EXERCISE REQUIREMENTS ▸ Look through the lines below for the word "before", and copy every line that has it.

DATA SECTION ▸

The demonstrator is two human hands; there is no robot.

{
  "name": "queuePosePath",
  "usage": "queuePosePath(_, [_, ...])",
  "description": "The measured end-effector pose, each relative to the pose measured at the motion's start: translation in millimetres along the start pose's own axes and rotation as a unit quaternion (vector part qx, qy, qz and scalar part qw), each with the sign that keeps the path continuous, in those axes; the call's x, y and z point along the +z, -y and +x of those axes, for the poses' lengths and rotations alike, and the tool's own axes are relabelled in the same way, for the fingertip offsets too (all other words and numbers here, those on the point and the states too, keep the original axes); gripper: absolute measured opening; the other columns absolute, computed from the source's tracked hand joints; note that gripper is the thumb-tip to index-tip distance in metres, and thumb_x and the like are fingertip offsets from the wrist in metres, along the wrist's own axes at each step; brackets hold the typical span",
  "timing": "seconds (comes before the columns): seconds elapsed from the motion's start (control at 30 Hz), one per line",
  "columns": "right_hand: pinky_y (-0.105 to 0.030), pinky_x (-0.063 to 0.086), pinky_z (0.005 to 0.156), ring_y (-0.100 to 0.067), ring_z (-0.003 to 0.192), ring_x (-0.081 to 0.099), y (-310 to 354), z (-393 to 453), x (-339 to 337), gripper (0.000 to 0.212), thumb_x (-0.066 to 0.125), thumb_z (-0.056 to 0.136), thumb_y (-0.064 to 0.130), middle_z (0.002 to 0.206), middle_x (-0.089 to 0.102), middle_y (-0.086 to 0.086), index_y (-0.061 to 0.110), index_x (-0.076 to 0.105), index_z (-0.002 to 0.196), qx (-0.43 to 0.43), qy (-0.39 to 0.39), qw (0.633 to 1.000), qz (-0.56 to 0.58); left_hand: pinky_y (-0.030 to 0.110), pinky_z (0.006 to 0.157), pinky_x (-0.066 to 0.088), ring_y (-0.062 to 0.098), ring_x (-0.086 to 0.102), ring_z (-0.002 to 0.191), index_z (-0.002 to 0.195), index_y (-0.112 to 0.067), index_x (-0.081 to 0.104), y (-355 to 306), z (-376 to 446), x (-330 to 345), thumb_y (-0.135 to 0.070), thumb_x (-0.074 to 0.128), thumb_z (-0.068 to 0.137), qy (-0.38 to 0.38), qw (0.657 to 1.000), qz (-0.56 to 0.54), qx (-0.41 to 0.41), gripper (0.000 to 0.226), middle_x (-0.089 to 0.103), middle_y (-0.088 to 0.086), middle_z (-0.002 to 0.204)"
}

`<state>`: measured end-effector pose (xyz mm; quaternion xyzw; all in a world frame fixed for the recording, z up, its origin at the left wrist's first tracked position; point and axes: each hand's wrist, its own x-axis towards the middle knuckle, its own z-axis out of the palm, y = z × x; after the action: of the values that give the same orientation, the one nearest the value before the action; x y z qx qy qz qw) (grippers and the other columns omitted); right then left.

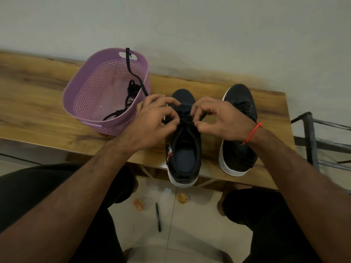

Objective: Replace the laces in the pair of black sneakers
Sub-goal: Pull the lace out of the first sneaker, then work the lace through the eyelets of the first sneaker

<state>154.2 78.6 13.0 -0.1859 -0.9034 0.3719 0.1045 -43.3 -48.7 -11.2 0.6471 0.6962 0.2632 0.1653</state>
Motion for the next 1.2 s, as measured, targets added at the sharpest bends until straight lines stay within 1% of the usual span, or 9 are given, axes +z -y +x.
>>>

SOLUTION TO THIS PROBLEM ▸
  "timing": "seconds (comes before the columns): seconds elapsed from the motion's start (control at 30 Hz), one per line",
`<state>`: measured end-effector pose (xyz mm; quaternion xyzw; all in a world frame fixed for the recording, z up, its origin at the left wrist's first tracked position; point and axes: each hand's wrist, its own x-axis towards the middle knuckle, its own z-axis out of the palm, y = z × x; after the action: of the values that give the same orientation, the one nearest the value before the action; x y z qx qy qz qw) (grippers and the other columns omitted); right then left.

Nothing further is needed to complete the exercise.